When examining the 3-h precipitation forecasts, CTRL produces a distinctive southward bias in the APCP maximum observed in southeastern Kansas (Figs. 13a,b). While GLM, RAD, and GLM + RAD alleviate this displacement error somewhat (Figs. 13c–e), GLM overestimates the rainfall amounts there (Figs. 13a,c), with GLM + RAD exacerbating rainfall overprediction further in eastern Kansas (Fig. 13e). Consistent with the CREF forecasts, RAD and GLM + RAD both overpredict precipitation amounts in southwestern Oklahoma (Figs. 13d,e).

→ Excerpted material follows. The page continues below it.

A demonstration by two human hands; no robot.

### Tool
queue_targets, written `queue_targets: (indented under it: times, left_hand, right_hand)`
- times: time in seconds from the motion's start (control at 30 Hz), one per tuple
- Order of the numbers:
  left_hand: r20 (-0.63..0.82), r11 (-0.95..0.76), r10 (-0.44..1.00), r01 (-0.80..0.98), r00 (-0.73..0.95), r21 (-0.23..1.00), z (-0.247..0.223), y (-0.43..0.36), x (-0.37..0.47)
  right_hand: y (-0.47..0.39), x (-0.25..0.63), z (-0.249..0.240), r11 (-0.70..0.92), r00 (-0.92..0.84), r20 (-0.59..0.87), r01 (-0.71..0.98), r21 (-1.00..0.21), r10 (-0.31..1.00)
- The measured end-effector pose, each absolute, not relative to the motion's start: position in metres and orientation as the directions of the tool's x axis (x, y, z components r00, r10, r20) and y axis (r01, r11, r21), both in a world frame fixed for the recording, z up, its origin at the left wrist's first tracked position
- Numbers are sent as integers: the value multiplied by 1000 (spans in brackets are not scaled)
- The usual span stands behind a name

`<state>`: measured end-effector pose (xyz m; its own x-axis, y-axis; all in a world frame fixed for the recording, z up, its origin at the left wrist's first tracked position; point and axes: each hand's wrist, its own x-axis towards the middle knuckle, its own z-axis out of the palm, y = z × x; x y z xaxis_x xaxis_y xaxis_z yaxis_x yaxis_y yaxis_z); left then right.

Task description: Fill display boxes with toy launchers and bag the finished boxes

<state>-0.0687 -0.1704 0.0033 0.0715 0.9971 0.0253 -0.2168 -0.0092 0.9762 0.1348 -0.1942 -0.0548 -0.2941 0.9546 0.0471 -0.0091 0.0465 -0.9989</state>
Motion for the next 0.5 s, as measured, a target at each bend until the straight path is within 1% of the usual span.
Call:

The CREF tracks throughout the 3-h forecast and UH tracks (not shown) exhibit overall similar behavior to the rainfall and CREF forecasts. In contrast to the southwest bias in CTRL, all DA experiments predict the CREF tracks in southern Kansas and northern Oklahoma reasonably well, demonstrating their superiority relative to CTRL. In this region, the CREF tracks from RAD are the most consistent with the NWS local storm reports, while both RAD and GLM + RAD generally overestimate their areal coverage there, agreeing well with CREF and rainfall forecasts in Figs. 12 and 13. As discussed before, CTRL as well as all DA experiments fail to predict the storms in western of Kansas and, consequently, the hail storm tracks over that region.
3) Aggregate performance
Similar to the GLM sensitivity experiments discussed earlier, aggregate forecast statistics for 19 separate 3-h forecasts from all five cases were computed to provide a more comprehensive view of the performance of GLM, RAD, and GLM + RAD. The aggregate metrics include POD, CSI, SR, bias, and ETS (radius of 12 km). These were calculated, as before, for CREF and 1-h accumulated precipitation with thresholds of 30 and 40 dBZ and 2.5, 5, and 10 mm, respectively. These statistics were also computed for the FSS and revealed overall similar behavior to the ETS (not shown).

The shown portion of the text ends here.